-- The task --
Go through the listing and set it down exactly, leaving out its pictures.

-- Given material --
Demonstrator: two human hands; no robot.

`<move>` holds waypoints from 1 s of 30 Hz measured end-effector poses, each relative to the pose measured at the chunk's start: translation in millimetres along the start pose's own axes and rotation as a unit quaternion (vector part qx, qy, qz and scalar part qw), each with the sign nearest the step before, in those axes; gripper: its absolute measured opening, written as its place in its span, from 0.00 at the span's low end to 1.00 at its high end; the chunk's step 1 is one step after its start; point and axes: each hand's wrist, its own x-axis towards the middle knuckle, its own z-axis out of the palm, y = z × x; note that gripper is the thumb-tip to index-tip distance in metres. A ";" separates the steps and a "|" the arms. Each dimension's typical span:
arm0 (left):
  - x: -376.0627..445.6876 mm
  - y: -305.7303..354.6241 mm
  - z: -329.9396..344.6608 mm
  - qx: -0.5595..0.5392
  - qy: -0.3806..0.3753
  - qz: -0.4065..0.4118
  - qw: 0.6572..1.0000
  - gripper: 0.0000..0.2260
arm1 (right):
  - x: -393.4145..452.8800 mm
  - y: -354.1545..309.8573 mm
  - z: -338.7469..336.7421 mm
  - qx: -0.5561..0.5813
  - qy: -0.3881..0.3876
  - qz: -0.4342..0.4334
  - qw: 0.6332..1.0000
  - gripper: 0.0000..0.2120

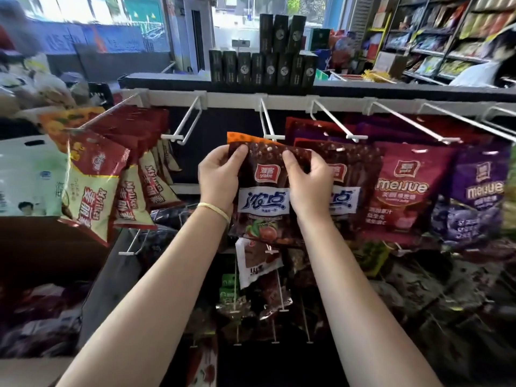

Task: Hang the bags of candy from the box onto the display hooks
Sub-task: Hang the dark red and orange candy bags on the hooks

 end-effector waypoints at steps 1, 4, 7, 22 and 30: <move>1.1 -0.3 -0.6 0.001 0.000 0.002 1.000 0.06 | 0.3 1.5 1.3 -0.011 0.005 -0.007 1.000 0.12; 1.0 -1.9 -3.0 0.010 -0.003 0.012 1.000 0.04 | -4.3 1.8 1.9 -0.031 0.025 -0.046 0.998 0.09; -0.7 -1.3 -9.6 0.066 -0.017 0.052 0.996 0.04 | -18.8 -3.9 1.7 -0.092 0.097 -0.144 0.980 0.15; -43.5 21.6 -249.9 0.207 -0.113 0.003 0.972 0.10 | -141.1 -30.2 138.9 -0.029 -0.391 0.076 0.917 0.08; -8.7 -9.9 -457.5 0.306 -0.080 -0.169 0.933 0.09 | -250.0 -30.2 295.2 -0.084 -0.526 0.144 0.834 0.08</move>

-- Output for this exercise --
Demonstrator: two human hands; no robot.

`<move>` holds waypoints from 1 s of 30 Hz measured end-effector poses, each relative to the pose measured at the chunk's start: translation in millimetres along the start pose's own axes and rotation as a unit quaternion (vector part qx, qy, qz and scalar part qw), each with the sign nearest the step before, in those axes; gripper: its absolute measured opening, written as its place in its span, from 0.00 at the span's low end to 1.00 at its high end; the chunk's step 1 is one step after its start; point and axes: each hand's wrist, its own x-axis towards the middle knuckle, its own z-axis out of the palm, y = z × x; note that gripper is the thumb-tip to index-tip distance in metres. A ";" separates the steps and a "|" the arms. Each dimension's typical span:
arm0 (left):
  - x: -376.0627..445.6876 mm
  - y: -305.7303..354.6241 mm
  - z: -329.9396..344.6608 mm
  - qx: -0.5595..0.5392
  - qy: -0.3806..0.3753
  - qz: -0.4065..0.4118
  - qw: 0.6572..1.0000
  - gripper: 0.0000..0.2260
arm1 (right):
  - x: -393.4145..452.8800 mm
  - y: -354.1545..309.8573 mm
  - z: -338.7469..336.7421 mm
  - qx: -0.5561..0.5813
  - qy: -0.3881..0.3876
  - qz: -0.4342..0.4334
  - qw: 0.6332..1.0000
  - gripper: 0.0000..0.2120


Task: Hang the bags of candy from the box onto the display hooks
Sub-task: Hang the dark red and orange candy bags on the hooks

 end-effector waypoints at steps 1, 4, 7, 22 and 30: <move>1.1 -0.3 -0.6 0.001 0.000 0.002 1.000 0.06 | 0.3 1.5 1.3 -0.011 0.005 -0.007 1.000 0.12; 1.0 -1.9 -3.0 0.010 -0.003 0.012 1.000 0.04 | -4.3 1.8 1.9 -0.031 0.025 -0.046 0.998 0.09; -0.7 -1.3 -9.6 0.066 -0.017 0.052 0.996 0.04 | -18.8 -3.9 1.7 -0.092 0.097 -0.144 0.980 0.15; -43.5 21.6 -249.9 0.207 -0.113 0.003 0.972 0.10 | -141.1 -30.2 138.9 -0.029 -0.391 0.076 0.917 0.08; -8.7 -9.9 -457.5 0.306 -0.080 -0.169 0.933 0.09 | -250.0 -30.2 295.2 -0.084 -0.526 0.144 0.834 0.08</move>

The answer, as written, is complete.